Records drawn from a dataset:
::::
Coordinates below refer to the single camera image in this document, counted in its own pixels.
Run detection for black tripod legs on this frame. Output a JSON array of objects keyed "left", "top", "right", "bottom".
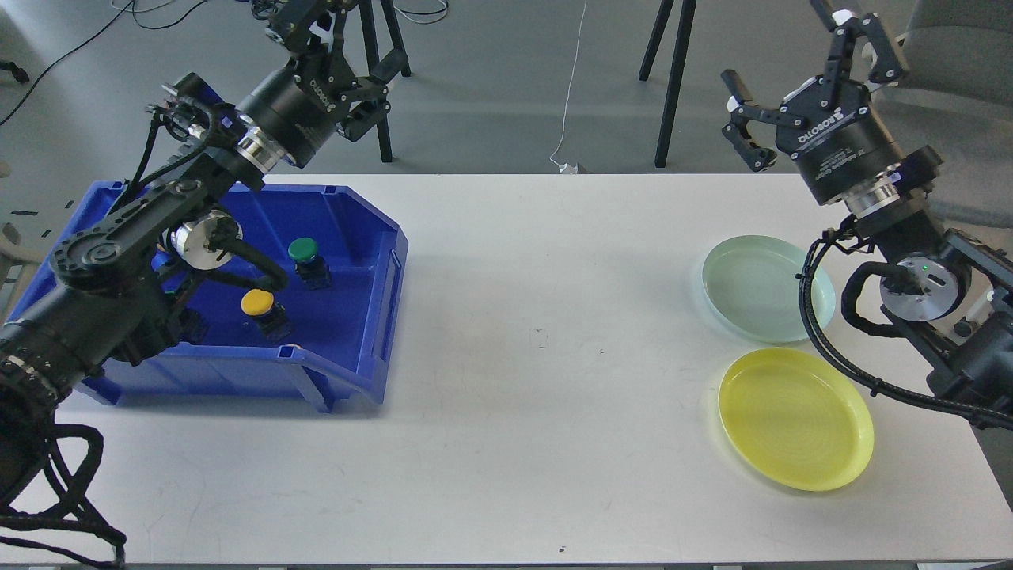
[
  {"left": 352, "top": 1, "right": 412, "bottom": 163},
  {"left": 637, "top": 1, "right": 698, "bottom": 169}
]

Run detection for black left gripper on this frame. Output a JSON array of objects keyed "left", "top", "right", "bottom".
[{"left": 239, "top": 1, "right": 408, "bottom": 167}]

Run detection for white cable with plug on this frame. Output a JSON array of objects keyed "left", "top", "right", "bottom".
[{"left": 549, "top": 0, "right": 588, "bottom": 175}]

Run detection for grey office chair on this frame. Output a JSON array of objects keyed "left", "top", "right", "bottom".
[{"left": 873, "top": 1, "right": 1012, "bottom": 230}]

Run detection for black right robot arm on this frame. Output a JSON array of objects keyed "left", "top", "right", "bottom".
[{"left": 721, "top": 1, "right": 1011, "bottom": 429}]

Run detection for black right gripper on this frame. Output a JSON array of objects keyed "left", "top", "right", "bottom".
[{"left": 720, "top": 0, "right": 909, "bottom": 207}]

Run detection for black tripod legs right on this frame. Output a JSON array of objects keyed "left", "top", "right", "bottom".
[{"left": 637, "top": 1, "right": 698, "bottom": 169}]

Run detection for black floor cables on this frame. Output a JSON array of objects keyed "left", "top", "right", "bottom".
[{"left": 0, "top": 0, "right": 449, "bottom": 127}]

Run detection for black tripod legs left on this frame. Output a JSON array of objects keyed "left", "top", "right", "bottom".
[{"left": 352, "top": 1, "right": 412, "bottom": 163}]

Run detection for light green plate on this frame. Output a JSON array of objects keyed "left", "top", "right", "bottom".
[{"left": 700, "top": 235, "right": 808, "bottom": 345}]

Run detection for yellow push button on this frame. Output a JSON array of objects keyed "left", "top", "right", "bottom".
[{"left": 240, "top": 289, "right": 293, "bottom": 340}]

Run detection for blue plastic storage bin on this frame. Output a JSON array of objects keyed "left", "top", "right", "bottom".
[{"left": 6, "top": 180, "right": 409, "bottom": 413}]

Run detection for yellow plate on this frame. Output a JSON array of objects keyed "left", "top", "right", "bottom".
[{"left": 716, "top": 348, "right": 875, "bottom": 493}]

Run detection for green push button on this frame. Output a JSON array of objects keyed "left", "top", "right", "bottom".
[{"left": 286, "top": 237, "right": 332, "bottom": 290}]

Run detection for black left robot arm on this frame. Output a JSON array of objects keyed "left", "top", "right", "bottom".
::::
TASK OBJECTIVE
A verbatim copy of the entries, without the pictures, is what this task requires.

SOLUTION TO THE EXERCISE
Coordinates below refer to the single camera image in this document, counted in its own pixels.
Run detection for black tripod legs on this frame. Output a JSON array of objects keyed "left", "top", "right", "bottom".
[
  {"left": 352, "top": 1, "right": 412, "bottom": 163},
  {"left": 637, "top": 1, "right": 698, "bottom": 169}
]

Run detection for black left gripper on this frame. Output a JSON array of objects keyed "left", "top", "right", "bottom".
[{"left": 239, "top": 1, "right": 408, "bottom": 167}]

Run detection for white cable with plug on this frame. Output a JSON array of objects keyed "left", "top", "right", "bottom".
[{"left": 549, "top": 0, "right": 588, "bottom": 175}]

Run detection for grey office chair on this frame. Output a JSON array of objects keyed "left", "top", "right", "bottom".
[{"left": 873, "top": 1, "right": 1012, "bottom": 230}]

Run detection for black right robot arm on this frame. Output a JSON array of objects keyed "left", "top", "right", "bottom".
[{"left": 721, "top": 1, "right": 1011, "bottom": 429}]

Run detection for black right gripper on this frame. Output a JSON array of objects keyed "left", "top", "right", "bottom".
[{"left": 720, "top": 0, "right": 909, "bottom": 207}]

Run detection for black tripod legs right on this frame. Output a JSON array of objects keyed "left", "top", "right", "bottom".
[{"left": 637, "top": 1, "right": 698, "bottom": 169}]

Run detection for black floor cables on this frame. Output a JSON array of objects keyed "left", "top", "right", "bottom".
[{"left": 0, "top": 0, "right": 449, "bottom": 127}]

Run detection for black tripod legs left on this frame. Output a JSON array of objects keyed "left", "top", "right", "bottom".
[{"left": 352, "top": 1, "right": 412, "bottom": 163}]

Run detection for light green plate on this frame. Output a JSON array of objects keyed "left", "top", "right", "bottom".
[{"left": 700, "top": 235, "right": 808, "bottom": 345}]

Run detection for yellow push button on this frame. Output a JSON array of objects keyed "left", "top", "right", "bottom".
[{"left": 240, "top": 289, "right": 293, "bottom": 340}]

Run detection for blue plastic storage bin on this frame. Output a JSON array of objects keyed "left", "top", "right", "bottom".
[{"left": 6, "top": 180, "right": 409, "bottom": 413}]

Run detection for yellow plate on this frame. Output a JSON array of objects keyed "left", "top", "right", "bottom".
[{"left": 716, "top": 348, "right": 875, "bottom": 493}]

Run detection for green push button on this frame. Output a JSON array of objects keyed "left", "top", "right", "bottom".
[{"left": 286, "top": 237, "right": 332, "bottom": 290}]

Run detection for black left robot arm on this frame. Output a JSON array of objects keyed "left", "top", "right", "bottom".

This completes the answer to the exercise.